Ele relembrou episódios, em décadas anteriores, quando a floresta derrotou exploradores capitalistas, que tentaram impor suas visões à natureza. “Henry Ford veio para a Amazônia com a ideia de plantar seringueiras e extrair a borracha. Ele pretendia derrubar a floresta e plantar 1.500 seringueiras por hectare, onde naturalmente existiam quatro ou cinco. E deu muito errado, pois a intervenção causou um desequilíbrio que deixou as plantas suscetíveis a uma praga, que inviabilizou a produção. A Ford sequer menciona isso em sua história”, contou. “A Amazônia exige humildade para aprender, não apenas na academia, mas lá fora. É impossível, da cidade, se dizer que conhece a região”, concluiu.

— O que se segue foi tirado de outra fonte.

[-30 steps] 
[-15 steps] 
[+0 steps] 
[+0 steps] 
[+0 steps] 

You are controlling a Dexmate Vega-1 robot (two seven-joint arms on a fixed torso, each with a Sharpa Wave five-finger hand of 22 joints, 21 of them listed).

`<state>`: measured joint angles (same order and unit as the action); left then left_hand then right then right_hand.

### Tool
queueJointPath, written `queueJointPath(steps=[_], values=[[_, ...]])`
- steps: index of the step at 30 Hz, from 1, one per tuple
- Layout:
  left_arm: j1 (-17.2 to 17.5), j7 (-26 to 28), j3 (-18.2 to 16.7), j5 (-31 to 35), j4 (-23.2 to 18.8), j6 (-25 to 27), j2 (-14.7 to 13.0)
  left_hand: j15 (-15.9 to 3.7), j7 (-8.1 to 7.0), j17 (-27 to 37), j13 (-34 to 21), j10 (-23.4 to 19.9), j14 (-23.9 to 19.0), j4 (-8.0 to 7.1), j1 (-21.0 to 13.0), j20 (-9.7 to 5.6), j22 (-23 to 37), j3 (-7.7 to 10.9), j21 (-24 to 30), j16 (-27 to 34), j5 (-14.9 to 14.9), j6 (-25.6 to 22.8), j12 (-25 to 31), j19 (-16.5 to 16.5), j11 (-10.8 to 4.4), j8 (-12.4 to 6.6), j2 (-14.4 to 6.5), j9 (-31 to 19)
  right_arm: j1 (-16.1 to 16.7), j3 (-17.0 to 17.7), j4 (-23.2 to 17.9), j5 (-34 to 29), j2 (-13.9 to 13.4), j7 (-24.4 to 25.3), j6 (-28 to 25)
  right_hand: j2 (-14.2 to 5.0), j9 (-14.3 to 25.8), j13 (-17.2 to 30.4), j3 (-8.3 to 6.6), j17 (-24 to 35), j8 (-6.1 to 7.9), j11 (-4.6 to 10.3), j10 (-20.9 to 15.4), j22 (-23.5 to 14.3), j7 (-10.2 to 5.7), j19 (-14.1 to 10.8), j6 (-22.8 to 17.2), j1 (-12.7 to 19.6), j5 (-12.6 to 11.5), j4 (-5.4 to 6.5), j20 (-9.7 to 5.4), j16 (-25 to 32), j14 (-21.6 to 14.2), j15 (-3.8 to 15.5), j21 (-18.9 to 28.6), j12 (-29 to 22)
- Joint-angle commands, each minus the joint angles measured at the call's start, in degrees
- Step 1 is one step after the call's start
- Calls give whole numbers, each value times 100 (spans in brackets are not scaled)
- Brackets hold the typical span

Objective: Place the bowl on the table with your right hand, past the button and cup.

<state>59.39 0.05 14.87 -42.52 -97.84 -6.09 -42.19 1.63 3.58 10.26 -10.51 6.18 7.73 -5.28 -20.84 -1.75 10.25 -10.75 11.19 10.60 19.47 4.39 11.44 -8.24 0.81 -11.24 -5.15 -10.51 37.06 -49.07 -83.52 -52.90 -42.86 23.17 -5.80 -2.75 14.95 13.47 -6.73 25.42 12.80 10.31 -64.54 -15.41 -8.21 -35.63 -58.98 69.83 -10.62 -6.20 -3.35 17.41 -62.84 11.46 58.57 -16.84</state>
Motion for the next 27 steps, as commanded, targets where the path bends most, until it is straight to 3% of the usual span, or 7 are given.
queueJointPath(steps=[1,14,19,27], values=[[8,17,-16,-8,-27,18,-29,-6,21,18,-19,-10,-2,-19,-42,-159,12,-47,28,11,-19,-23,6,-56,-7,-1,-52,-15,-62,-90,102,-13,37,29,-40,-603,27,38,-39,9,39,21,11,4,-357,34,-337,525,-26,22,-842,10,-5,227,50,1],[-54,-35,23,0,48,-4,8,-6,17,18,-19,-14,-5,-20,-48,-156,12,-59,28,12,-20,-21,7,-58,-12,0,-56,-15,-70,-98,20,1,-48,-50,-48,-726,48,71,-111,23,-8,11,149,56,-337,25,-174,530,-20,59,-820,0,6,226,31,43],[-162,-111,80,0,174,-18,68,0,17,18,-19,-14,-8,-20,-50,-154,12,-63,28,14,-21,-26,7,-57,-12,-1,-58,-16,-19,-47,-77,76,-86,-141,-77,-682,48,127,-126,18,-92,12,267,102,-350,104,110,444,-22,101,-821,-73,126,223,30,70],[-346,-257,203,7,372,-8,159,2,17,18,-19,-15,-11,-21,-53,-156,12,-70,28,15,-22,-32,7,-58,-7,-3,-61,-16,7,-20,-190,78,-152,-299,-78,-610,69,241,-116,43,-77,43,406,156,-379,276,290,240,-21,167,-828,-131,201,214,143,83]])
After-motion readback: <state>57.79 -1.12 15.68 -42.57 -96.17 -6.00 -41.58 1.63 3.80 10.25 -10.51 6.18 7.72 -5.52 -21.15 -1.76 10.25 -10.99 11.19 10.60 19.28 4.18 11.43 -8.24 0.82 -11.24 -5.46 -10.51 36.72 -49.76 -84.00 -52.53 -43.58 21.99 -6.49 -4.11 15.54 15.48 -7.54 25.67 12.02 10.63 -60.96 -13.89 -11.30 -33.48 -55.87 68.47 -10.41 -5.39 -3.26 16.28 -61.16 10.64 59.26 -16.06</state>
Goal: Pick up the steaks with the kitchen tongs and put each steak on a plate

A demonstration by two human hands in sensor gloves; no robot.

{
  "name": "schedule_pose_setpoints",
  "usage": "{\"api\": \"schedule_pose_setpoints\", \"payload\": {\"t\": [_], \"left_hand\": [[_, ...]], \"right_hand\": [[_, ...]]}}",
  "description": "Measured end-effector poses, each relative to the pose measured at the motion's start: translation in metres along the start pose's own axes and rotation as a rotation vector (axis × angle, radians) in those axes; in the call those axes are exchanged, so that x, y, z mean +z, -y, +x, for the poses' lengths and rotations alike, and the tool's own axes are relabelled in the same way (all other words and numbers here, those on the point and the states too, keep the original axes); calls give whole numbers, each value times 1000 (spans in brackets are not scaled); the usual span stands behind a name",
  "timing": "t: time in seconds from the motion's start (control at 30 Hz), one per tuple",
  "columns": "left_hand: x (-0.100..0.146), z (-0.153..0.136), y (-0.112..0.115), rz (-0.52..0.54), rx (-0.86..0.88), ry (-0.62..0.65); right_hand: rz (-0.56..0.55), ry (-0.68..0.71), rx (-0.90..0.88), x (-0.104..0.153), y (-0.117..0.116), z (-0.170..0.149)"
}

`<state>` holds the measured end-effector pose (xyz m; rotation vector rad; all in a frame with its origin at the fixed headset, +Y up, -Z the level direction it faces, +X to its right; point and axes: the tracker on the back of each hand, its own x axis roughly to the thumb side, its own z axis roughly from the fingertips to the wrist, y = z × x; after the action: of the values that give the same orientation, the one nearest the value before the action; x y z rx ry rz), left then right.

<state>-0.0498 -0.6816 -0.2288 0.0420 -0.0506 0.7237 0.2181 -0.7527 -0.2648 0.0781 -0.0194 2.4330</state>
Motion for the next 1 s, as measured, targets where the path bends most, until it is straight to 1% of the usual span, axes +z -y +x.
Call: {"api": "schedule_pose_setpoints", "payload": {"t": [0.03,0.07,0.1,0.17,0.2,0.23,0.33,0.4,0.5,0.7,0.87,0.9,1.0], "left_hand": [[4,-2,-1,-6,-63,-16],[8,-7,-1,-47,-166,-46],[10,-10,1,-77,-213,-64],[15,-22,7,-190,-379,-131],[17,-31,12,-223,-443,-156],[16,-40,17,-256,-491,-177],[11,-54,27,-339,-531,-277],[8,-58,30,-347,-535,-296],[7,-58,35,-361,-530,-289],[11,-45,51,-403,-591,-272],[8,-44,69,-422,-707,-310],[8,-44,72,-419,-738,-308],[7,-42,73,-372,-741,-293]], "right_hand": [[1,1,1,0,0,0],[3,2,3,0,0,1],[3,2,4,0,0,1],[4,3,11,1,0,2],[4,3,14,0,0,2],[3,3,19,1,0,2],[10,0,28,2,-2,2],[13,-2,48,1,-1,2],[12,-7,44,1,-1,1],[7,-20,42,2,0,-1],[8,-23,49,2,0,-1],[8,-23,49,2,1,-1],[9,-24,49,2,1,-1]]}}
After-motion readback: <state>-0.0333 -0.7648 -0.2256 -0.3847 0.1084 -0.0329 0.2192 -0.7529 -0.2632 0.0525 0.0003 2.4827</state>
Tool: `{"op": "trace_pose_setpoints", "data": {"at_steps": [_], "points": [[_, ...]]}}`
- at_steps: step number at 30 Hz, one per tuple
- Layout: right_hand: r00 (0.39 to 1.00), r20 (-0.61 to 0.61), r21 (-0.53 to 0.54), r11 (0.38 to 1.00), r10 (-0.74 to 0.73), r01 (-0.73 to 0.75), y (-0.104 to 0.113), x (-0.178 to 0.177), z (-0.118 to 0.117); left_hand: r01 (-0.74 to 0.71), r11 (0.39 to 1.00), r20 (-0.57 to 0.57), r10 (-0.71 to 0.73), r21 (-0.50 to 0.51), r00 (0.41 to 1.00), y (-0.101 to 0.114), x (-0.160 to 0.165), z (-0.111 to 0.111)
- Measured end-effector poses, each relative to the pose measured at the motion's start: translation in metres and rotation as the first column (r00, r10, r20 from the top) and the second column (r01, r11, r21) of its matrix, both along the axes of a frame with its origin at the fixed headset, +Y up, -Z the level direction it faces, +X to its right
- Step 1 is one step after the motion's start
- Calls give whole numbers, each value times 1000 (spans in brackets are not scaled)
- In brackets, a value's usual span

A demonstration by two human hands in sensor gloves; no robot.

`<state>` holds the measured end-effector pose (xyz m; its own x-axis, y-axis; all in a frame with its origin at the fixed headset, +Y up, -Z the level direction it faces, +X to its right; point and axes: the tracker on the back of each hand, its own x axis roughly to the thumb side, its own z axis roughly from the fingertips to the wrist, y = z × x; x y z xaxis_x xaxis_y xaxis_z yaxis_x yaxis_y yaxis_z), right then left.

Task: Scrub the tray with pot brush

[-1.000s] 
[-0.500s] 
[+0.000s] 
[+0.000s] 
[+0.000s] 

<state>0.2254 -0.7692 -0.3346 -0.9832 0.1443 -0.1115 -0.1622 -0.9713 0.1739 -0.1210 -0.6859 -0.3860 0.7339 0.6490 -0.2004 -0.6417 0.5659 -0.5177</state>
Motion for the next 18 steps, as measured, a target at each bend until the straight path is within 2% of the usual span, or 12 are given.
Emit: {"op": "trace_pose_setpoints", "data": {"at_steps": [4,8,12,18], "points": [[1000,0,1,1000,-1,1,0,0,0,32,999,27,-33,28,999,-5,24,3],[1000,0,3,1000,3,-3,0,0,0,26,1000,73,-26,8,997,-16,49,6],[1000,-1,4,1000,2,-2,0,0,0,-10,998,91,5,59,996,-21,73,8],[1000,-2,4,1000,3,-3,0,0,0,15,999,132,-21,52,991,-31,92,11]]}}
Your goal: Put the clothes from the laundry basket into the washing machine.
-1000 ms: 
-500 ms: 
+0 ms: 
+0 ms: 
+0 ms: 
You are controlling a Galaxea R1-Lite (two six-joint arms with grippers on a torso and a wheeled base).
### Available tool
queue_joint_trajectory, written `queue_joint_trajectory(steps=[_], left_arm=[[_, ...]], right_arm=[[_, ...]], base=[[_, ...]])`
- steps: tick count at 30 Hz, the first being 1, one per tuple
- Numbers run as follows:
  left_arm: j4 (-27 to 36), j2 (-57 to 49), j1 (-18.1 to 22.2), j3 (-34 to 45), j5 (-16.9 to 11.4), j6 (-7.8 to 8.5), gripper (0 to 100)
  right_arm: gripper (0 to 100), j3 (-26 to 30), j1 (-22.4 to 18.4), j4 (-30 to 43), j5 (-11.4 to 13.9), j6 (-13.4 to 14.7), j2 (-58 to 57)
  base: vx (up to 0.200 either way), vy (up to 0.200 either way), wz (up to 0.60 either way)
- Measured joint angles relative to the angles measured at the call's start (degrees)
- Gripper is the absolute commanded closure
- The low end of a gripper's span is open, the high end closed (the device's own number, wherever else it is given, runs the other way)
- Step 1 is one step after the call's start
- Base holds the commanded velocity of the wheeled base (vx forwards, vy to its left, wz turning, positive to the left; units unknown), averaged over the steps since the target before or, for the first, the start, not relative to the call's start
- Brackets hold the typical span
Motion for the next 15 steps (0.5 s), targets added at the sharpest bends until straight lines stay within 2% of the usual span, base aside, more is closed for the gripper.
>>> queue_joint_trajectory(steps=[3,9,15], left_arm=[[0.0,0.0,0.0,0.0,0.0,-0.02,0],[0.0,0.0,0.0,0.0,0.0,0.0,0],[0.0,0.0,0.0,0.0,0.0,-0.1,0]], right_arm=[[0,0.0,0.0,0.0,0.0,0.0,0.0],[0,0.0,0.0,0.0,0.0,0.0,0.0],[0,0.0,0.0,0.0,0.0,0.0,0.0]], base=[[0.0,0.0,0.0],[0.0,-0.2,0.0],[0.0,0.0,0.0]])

A dita superioridade do saber científico também foi questionada por Carvalho. “Precisamos neste momento de mudanças, descolonizar o saber. Esse senso de que o conhecimento científico é mais confiável e superior ao conhecimento tradicional é muito natural em todos nós e foi construído durante muito tempo”, observou. Ele disse ainda que o ser humano há alguns séculos não se vê como parte da natureza. “Nos debates sobre meio ambiente, o que domina é a instalação de soluções tecnológicas para combater os danos causados. Algo que geraria apenas mais gastos e maior concentração de poder entre aqueles que dominam esse conhecimento. Ninguém debate uma mudança nas políticas ou questiona essa visão de ‘progresso’. É preciso reavaliar essas posições e se integrar de volta à natureza”, advertiu.

PARFOR

Desde 2009 o Parfor/Uepa é responsável em formar e graduar professores da educação básica da rede pública de ensino. O Programa formou, até este ano, 1.409 alunos-professores. Atualmente são ofertados 11 cursos de licenciatura - Intercultural Indígena, Ed. Física, Letras/ Língua Portuguesa, Letras/ Língua Inglesa, História, Filosofia, Matemática, Geografia, Ciências Naturais/ Química, Física e Biologia, Ciências da Religião e Pedagogia. Totalizando 1500 alunos distribuídos em 53 turmas em 22 municípios do Estado do Pará. O Parfor/Uepa está vinculado a Pró-Reitoria de Graduação (Prograd) e sua coordenação geral está localizada no prédio da Reitoria, com funcionamento conforme o fluxo administrativo da Uepa.